-- WHAT THE EXERCISE ASKS --
When the word "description" shows up in a line of the records below, copy that line.

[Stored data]
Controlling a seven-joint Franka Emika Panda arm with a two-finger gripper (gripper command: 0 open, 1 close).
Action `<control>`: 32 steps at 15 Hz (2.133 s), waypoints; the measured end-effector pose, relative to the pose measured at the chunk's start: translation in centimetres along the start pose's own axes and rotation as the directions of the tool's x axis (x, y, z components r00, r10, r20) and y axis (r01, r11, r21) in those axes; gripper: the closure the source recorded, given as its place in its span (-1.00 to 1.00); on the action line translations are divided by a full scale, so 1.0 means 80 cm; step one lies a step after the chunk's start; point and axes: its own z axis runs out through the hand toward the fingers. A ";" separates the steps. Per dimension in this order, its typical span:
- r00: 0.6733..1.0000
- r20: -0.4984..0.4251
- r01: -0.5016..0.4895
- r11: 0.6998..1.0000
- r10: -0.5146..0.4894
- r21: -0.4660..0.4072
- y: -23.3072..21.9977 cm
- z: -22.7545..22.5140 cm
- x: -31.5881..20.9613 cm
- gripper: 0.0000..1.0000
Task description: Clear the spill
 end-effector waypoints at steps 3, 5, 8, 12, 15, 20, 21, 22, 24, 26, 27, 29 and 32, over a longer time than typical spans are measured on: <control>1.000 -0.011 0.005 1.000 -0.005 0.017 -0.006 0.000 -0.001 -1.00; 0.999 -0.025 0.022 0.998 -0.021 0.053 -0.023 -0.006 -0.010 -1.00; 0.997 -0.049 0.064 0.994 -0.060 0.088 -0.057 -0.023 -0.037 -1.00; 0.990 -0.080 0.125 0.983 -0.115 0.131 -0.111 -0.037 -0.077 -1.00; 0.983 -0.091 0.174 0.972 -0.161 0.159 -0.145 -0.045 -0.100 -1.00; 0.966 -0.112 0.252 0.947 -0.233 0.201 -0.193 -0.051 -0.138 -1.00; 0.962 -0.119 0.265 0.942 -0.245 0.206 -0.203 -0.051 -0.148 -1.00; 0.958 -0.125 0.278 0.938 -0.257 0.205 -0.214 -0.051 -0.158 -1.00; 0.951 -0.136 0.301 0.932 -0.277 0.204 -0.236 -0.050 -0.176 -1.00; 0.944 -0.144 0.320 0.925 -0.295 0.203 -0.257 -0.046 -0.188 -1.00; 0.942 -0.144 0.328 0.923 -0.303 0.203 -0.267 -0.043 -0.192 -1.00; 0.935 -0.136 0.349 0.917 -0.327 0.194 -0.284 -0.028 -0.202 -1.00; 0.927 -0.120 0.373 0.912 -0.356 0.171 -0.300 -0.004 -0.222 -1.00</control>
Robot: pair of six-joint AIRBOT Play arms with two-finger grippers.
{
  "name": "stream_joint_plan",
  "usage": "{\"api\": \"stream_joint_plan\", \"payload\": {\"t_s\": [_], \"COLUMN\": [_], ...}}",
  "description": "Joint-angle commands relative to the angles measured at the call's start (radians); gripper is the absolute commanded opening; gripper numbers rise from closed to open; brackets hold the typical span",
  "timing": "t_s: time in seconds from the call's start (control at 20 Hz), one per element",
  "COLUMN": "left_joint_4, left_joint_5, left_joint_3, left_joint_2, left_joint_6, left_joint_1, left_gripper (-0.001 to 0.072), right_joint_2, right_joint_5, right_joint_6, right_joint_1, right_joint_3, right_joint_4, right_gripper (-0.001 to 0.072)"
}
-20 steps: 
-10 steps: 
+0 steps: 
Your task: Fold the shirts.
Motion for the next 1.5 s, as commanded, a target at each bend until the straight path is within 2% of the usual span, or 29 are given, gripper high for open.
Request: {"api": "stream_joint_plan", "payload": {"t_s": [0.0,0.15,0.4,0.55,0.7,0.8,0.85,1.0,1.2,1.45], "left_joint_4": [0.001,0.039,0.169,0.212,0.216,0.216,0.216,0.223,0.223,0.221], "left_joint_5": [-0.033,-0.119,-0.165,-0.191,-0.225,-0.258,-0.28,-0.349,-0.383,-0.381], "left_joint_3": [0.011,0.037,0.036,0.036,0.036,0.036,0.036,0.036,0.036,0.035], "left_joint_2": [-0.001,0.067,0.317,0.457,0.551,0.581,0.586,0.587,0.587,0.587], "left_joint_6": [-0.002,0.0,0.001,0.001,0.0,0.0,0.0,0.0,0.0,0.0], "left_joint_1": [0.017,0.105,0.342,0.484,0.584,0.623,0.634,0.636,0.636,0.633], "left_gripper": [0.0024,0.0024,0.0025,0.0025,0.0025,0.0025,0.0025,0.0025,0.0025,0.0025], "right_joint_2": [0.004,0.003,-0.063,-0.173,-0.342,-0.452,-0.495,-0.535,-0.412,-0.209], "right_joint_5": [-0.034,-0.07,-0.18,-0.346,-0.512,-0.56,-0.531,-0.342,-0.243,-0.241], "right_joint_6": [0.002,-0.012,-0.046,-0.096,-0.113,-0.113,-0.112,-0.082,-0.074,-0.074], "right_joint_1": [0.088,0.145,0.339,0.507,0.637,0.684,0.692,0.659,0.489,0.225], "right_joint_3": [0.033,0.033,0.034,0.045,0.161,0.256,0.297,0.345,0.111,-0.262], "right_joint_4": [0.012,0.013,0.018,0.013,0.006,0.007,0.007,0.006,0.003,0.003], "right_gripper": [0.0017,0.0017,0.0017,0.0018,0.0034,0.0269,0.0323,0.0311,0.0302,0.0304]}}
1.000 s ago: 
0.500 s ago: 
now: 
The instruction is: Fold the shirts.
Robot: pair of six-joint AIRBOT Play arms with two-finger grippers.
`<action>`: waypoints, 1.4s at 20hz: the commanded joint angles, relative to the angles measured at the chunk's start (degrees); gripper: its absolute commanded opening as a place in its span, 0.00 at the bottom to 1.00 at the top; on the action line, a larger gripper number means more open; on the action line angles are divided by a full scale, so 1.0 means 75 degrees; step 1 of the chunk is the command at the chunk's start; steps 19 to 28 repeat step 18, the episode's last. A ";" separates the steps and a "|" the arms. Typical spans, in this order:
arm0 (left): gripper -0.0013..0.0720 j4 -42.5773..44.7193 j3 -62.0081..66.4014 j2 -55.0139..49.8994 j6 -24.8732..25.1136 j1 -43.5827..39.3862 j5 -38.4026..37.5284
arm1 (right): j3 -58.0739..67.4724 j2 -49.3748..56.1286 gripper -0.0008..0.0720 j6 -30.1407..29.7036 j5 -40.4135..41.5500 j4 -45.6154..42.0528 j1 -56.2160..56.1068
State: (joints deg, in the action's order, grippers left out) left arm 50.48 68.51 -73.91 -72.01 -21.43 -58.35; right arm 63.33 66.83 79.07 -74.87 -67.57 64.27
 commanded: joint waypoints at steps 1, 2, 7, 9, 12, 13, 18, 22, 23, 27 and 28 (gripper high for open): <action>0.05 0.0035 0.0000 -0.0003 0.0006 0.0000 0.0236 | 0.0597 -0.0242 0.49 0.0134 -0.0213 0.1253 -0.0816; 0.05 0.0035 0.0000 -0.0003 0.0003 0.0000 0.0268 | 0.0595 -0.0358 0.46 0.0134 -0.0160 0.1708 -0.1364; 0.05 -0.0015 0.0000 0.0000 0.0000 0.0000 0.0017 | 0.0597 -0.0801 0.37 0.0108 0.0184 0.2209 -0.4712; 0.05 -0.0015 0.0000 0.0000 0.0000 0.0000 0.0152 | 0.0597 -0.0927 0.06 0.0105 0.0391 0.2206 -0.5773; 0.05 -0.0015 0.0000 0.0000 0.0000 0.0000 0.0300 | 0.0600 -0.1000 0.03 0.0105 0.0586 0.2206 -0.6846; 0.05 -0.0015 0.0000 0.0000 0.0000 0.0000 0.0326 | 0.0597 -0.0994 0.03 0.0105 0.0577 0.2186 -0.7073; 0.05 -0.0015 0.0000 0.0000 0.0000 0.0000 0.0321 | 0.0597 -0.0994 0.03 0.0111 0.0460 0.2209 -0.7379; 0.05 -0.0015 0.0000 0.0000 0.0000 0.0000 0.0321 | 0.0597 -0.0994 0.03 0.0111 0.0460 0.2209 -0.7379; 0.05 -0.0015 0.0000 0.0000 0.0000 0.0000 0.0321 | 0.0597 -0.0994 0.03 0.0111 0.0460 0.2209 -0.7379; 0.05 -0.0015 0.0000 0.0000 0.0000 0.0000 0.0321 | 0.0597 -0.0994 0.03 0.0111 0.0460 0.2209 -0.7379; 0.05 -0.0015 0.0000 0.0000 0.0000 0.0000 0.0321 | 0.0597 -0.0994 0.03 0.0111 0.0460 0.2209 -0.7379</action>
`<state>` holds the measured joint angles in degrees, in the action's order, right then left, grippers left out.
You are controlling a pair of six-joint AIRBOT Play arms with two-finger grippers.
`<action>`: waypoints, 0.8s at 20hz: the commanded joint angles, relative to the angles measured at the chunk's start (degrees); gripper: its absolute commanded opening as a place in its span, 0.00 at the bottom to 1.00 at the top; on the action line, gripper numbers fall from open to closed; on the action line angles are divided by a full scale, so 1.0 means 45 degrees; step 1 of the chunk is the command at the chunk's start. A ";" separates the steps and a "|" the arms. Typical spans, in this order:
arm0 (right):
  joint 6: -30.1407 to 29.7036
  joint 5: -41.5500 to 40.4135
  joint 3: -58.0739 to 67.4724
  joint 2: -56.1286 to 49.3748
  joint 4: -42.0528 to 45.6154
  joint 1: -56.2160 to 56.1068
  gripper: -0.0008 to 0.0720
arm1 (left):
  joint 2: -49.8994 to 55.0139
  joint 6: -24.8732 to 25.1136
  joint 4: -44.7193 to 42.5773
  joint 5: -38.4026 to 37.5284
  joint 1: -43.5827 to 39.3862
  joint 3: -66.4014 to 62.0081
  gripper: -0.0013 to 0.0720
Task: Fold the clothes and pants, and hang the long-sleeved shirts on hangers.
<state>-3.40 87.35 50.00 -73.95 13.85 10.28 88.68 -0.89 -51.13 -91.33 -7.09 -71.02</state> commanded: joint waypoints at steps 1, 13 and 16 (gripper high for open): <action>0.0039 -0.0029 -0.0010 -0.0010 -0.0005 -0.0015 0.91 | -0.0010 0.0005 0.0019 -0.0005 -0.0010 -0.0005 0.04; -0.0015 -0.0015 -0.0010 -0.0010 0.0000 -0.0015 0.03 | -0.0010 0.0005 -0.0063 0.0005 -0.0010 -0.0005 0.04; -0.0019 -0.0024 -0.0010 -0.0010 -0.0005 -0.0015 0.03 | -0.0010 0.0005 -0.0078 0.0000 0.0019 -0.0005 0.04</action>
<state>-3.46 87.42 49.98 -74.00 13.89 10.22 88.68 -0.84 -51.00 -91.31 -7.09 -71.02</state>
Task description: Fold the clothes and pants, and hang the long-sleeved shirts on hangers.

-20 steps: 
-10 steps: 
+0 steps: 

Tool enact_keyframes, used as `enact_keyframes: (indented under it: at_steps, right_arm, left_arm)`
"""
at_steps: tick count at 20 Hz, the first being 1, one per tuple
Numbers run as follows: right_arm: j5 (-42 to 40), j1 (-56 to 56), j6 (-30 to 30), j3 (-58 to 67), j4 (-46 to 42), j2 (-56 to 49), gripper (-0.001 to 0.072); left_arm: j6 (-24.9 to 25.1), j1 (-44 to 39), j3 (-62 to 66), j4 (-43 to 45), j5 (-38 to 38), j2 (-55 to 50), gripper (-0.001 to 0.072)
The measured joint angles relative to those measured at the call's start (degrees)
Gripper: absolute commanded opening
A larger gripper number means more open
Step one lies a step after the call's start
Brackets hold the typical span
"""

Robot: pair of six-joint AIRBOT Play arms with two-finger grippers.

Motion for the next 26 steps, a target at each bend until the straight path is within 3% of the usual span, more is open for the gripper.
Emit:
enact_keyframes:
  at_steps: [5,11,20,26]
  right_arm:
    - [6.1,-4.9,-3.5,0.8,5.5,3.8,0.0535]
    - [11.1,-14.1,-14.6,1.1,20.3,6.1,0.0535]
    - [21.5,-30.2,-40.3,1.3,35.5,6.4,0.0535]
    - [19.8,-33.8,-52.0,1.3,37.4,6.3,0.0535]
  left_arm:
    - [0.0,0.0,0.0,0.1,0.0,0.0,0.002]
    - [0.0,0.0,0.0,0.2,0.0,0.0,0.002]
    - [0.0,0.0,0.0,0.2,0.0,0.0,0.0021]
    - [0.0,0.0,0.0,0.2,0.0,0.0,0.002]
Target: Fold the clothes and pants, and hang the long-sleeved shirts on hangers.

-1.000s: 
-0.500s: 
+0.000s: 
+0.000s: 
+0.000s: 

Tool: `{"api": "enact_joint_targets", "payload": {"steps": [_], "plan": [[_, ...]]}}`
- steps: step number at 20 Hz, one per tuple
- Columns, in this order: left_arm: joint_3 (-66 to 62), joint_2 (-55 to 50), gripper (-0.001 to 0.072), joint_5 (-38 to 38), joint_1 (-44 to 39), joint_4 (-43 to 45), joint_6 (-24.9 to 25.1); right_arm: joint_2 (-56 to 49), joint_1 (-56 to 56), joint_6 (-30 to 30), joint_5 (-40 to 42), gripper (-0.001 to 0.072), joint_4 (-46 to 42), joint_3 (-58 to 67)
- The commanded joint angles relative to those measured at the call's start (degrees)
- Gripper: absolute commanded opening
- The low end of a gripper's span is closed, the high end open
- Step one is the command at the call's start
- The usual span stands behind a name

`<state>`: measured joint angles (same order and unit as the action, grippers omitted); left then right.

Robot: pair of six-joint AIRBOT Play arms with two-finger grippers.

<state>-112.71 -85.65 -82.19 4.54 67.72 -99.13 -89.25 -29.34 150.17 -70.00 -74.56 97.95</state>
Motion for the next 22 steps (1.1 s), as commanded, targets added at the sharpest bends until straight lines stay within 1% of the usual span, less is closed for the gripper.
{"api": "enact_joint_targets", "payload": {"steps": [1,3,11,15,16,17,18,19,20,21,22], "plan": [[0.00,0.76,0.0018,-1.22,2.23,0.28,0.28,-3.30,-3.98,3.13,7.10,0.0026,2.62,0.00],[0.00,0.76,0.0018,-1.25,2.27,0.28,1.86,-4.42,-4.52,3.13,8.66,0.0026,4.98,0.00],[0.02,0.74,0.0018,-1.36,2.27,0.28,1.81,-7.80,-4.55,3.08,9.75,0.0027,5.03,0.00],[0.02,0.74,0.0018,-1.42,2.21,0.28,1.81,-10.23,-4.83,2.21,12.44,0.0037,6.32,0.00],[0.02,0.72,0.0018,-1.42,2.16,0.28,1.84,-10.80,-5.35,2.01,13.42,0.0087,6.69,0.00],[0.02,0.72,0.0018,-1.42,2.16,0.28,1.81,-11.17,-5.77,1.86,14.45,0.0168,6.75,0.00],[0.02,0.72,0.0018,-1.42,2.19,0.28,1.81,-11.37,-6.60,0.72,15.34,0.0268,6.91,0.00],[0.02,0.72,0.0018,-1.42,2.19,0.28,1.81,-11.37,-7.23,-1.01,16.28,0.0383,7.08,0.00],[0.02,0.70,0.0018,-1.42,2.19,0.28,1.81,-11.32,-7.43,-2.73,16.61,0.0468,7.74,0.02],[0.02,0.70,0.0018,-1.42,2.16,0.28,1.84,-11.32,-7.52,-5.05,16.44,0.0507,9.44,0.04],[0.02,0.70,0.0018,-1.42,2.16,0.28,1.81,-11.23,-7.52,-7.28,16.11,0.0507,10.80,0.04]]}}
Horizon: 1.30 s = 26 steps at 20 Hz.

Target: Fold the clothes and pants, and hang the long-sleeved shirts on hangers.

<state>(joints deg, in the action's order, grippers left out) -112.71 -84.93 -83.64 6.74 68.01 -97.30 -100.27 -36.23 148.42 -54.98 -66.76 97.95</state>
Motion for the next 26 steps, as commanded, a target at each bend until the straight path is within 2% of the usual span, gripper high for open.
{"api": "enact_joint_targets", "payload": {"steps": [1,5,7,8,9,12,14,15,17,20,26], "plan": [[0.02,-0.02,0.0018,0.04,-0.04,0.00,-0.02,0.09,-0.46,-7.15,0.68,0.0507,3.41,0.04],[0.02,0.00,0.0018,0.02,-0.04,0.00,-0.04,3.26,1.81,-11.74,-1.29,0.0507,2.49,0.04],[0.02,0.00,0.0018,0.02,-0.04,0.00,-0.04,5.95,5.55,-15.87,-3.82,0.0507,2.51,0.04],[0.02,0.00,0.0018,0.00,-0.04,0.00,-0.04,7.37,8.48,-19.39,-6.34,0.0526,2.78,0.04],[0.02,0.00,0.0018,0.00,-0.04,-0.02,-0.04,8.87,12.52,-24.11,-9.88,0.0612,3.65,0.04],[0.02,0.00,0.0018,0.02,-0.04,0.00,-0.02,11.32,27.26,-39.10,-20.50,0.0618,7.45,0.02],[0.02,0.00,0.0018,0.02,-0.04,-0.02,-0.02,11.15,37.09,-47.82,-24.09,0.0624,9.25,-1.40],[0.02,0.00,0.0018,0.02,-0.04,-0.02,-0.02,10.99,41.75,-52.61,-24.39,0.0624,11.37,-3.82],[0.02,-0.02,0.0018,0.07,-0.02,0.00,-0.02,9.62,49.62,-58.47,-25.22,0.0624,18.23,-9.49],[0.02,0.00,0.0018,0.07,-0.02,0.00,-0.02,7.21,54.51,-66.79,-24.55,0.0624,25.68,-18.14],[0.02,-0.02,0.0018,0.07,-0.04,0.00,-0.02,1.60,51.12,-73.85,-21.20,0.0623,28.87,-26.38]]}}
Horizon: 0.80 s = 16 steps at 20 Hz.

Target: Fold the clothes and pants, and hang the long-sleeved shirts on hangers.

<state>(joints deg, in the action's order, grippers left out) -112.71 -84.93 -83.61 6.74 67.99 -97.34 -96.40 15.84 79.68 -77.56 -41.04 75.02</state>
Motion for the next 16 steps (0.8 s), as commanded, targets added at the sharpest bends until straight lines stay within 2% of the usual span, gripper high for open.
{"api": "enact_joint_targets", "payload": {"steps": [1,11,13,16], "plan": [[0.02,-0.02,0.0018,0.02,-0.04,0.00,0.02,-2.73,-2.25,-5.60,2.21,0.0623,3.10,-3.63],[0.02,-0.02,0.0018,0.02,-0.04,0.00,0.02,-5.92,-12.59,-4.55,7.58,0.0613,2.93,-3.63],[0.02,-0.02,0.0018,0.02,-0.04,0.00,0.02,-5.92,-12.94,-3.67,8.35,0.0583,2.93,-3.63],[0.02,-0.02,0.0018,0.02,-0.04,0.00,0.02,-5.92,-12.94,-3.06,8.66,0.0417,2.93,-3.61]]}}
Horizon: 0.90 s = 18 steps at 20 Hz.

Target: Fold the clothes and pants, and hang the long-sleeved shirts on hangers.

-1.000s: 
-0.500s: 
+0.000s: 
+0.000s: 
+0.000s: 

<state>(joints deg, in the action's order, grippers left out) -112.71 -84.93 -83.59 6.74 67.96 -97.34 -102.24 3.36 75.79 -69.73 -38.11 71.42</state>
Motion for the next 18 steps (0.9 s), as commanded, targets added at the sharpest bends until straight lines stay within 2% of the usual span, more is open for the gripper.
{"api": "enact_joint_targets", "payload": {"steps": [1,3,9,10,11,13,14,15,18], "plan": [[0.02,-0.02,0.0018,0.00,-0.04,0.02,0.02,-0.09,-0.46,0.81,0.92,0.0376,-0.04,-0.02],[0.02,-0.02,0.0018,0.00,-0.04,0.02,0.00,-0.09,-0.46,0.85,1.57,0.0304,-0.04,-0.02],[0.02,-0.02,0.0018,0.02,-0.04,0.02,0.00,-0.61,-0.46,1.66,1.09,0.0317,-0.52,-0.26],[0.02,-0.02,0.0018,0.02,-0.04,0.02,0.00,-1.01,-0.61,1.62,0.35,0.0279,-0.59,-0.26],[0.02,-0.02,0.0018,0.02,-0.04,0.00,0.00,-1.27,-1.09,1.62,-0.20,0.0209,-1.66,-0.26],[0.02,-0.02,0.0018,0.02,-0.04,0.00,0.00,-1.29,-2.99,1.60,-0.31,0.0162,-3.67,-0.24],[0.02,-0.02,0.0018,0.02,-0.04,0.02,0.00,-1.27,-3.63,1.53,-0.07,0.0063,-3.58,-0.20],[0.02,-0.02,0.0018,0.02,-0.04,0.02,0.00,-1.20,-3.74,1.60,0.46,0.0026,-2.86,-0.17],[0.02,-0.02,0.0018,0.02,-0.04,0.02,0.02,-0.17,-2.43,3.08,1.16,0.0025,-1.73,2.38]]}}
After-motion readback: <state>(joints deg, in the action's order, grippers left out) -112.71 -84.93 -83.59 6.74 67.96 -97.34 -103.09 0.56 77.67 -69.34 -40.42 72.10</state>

-- ANSWER BELOW --
Task description: Clear the spill
  "description": "Joint-angle commands relative to the angles measured at the call's start (radians); gripper is the absolute commanded opening; gripper numbers rise from closed to open; brackets hold the typical span",
Task description: Fold the clothes and pants, and hang the long-sleeved shirts on hangers.

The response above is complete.